Et maintenant, le petit voleur a sur le bras un tatouage réactif aux ultraviolets. On ne peut plus le confondre avec un autre. Tu es fier de tes actes ? Marquer un jeune délinquant pour faciliter son identification et l’empêcher de commettre de futurs délits ? Un modèle d’officier de la force publique. En plus, tu es persuadé de t’être montré généreux avec lui en ne portant pas l’affaire en justice. Parce que si tu n’avais pas clos le dossier, le mioche aurait dû passer deux mois en reconditionnement corporel, hein ?

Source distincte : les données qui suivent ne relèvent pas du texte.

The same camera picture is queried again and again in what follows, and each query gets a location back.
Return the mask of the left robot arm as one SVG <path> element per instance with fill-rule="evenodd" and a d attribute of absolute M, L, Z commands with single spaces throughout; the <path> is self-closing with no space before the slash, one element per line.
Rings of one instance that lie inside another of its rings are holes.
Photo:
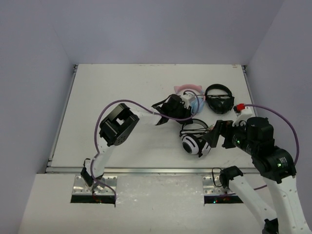
<path fill-rule="evenodd" d="M 96 155 L 87 158 L 81 176 L 88 187 L 100 184 L 104 168 L 113 150 L 123 144 L 138 123 L 159 126 L 175 120 L 188 123 L 194 114 L 188 101 L 172 94 L 146 108 L 134 101 L 121 99 L 110 103 L 101 112 L 94 130 Z"/>

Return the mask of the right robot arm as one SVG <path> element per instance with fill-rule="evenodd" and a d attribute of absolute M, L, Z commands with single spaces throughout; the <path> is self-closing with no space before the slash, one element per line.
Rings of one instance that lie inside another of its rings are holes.
<path fill-rule="evenodd" d="M 218 120 L 204 135 L 215 148 L 220 136 L 223 148 L 239 148 L 249 154 L 266 183 L 274 207 L 271 208 L 245 179 L 237 166 L 220 171 L 224 189 L 234 192 L 257 220 L 264 234 L 310 234 L 296 186 L 296 168 L 292 156 L 275 145 L 273 126 L 266 118 L 251 117 L 244 125 Z"/>

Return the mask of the white black headphones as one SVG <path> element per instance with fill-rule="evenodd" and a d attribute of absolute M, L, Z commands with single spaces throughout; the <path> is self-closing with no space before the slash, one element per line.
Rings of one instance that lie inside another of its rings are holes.
<path fill-rule="evenodd" d="M 204 121 L 197 118 L 183 124 L 179 132 L 183 149 L 190 155 L 198 155 L 199 158 L 206 156 L 211 147 L 202 137 L 211 129 Z"/>

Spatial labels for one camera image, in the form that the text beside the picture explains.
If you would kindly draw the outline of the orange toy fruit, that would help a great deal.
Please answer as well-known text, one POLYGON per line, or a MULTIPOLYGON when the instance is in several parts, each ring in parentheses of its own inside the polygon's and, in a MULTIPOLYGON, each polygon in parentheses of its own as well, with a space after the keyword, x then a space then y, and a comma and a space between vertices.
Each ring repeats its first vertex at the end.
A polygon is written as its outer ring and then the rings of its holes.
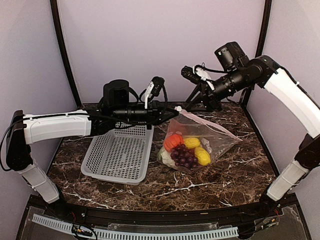
POLYGON ((184 143, 184 140, 181 135, 173 134, 164 140, 163 146, 166 151, 170 152, 173 148, 183 143, 184 143))

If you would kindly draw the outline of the clear pink-dotted zip bag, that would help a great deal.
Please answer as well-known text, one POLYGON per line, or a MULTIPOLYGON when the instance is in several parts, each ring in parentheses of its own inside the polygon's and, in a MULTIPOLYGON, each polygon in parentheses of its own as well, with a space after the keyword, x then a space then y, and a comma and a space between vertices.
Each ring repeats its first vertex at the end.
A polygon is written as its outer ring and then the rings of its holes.
POLYGON ((179 172, 193 175, 211 165, 241 139, 219 124, 205 120, 181 106, 169 121, 157 161, 179 172))

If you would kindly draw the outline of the dark red toy grapes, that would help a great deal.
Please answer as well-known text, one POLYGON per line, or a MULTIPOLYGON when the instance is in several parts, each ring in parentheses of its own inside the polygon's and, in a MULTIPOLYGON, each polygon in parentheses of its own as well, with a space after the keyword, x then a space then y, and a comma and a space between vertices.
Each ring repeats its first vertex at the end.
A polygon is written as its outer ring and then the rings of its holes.
POLYGON ((170 157, 177 167, 193 170, 199 166, 199 160, 195 155, 195 149, 189 149, 184 144, 172 148, 170 157))

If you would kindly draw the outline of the large yellow toy fruit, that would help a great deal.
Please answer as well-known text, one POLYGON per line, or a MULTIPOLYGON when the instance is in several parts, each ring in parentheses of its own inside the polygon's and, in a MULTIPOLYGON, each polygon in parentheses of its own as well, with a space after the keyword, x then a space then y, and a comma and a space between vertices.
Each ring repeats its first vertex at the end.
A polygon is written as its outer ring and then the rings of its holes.
POLYGON ((187 149, 194 149, 201 146, 201 142, 196 137, 187 137, 183 139, 183 144, 187 149))

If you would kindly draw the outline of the small yellow toy fruit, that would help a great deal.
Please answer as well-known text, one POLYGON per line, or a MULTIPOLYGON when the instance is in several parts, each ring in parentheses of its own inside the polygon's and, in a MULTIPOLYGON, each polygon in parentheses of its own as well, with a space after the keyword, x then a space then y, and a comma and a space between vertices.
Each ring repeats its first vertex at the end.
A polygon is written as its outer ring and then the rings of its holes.
POLYGON ((210 154, 202 147, 198 146, 194 149, 194 154, 198 158, 198 163, 202 166, 209 165, 211 163, 210 154))

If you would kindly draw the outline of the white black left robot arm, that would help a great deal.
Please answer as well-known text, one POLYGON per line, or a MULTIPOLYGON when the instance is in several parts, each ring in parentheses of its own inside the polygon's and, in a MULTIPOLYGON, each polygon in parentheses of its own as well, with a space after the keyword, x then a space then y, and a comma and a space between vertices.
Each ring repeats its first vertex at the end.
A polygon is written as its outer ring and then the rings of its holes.
POLYGON ((180 109, 169 107, 165 81, 154 77, 142 92, 144 100, 127 80, 116 79, 103 86, 102 98, 92 110, 78 109, 53 114, 24 114, 17 110, 3 134, 0 146, 5 148, 5 172, 15 171, 51 204, 60 218, 67 218, 70 206, 33 158, 33 145, 65 137, 96 137, 107 132, 130 127, 160 125, 178 115, 180 109))

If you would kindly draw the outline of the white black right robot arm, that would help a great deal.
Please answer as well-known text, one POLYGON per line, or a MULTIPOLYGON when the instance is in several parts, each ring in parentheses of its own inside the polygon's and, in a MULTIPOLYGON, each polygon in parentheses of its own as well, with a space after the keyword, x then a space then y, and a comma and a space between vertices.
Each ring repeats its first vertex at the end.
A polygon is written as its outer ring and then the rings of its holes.
POLYGON ((202 65, 182 68, 181 75, 198 87, 187 99, 189 112, 198 103, 203 103, 208 112, 220 111, 221 100, 247 87, 259 86, 278 99, 306 130, 293 160, 255 205, 255 213, 266 217, 274 210, 275 202, 320 165, 320 107, 284 67, 267 55, 253 59, 223 57, 222 66, 224 75, 217 80, 212 80, 210 70, 202 65))

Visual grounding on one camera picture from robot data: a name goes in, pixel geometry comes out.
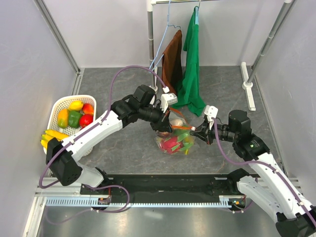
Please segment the white radish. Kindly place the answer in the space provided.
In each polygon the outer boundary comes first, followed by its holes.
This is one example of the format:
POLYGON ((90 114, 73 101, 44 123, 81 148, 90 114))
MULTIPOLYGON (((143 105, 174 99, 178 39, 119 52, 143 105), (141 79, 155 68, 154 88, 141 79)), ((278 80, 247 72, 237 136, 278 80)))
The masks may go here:
POLYGON ((170 124, 171 124, 172 126, 181 127, 181 126, 184 125, 184 122, 183 122, 181 119, 179 119, 179 118, 175 118, 175 119, 172 119, 172 120, 170 121, 170 124))

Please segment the clear zip top bag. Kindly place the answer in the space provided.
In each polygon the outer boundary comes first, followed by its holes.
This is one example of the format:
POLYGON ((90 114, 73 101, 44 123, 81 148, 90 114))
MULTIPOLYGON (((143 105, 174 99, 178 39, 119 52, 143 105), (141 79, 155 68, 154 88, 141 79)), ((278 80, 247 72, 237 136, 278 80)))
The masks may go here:
POLYGON ((158 148, 169 155, 188 155, 196 146, 195 138, 190 134, 191 126, 184 115, 171 108, 169 114, 171 133, 157 132, 156 144, 158 148))

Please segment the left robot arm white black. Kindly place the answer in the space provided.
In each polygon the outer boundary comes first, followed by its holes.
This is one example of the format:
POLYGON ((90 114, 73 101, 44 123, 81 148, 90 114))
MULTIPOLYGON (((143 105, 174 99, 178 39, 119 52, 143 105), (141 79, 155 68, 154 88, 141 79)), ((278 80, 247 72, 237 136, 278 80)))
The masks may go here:
POLYGON ((133 94, 115 101, 110 109, 76 134, 62 140, 51 139, 46 150, 46 166, 57 181, 63 186, 79 182, 97 194, 104 194, 108 190, 104 172, 82 165, 79 160, 100 141, 139 119, 149 122, 154 131, 171 133, 169 106, 177 102, 177 96, 166 87, 163 90, 160 102, 154 106, 151 100, 155 91, 141 85, 133 94))

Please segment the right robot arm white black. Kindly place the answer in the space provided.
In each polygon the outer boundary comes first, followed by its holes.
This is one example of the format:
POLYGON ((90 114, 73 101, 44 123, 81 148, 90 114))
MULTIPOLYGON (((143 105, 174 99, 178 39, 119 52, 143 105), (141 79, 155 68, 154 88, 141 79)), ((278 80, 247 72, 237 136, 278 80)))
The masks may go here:
POLYGON ((232 110, 228 115, 228 124, 217 123, 218 109, 206 106, 204 121, 191 131, 191 134, 207 144, 216 141, 217 146, 228 161, 221 141, 232 143, 235 153, 242 162, 234 165, 249 165, 267 185, 260 186, 244 169, 230 173, 226 182, 231 194, 242 193, 256 203, 274 221, 282 237, 309 237, 316 232, 316 207, 307 200, 291 183, 278 166, 273 154, 265 142, 251 129, 251 120, 246 111, 232 110))

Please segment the red dragon fruit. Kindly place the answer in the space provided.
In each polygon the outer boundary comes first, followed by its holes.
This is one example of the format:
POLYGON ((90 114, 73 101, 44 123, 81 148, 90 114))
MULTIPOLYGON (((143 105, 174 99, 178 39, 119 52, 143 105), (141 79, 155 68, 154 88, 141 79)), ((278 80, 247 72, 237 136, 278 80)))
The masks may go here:
POLYGON ((189 130, 176 129, 170 135, 161 138, 158 142, 159 148, 170 155, 189 153, 194 144, 194 139, 189 130))

Eh bien, je vais te dire ce que tu as fait, en réalité. Tu l’as condamné à mort… À moins qu’il ait suffisamment de courage pour s’arracher lui-même ce morceau de chair sur le bras, seule façon de se débarrasser du tatouage.

Et j’espère que tu as agi par ignorance. Parce que si tu t’es comporté comme ça sciemment… je ne donne pas cher de ta peau. Au sein de la Sécurité Planétaire, le pire que tu puisses commettre, c’est ne pas avoir l’esprit de corps. Violer les règles, c’est se mettre automatiquement hors jeu.

Markus, si tu ne le sais pas, ces gosses nés dans les cloaques sont précieux pour certains « boulots ». Pas très légaux, bien sûr. Comme ces mômes n’ont pas été déclarés par leurs parents ou leur famille, ils n’ont pas de numéro de sécurité sociale et ne sont pas des citoyens identifiables. Ainsi, ils peuvent se glisser partout sans être détectés.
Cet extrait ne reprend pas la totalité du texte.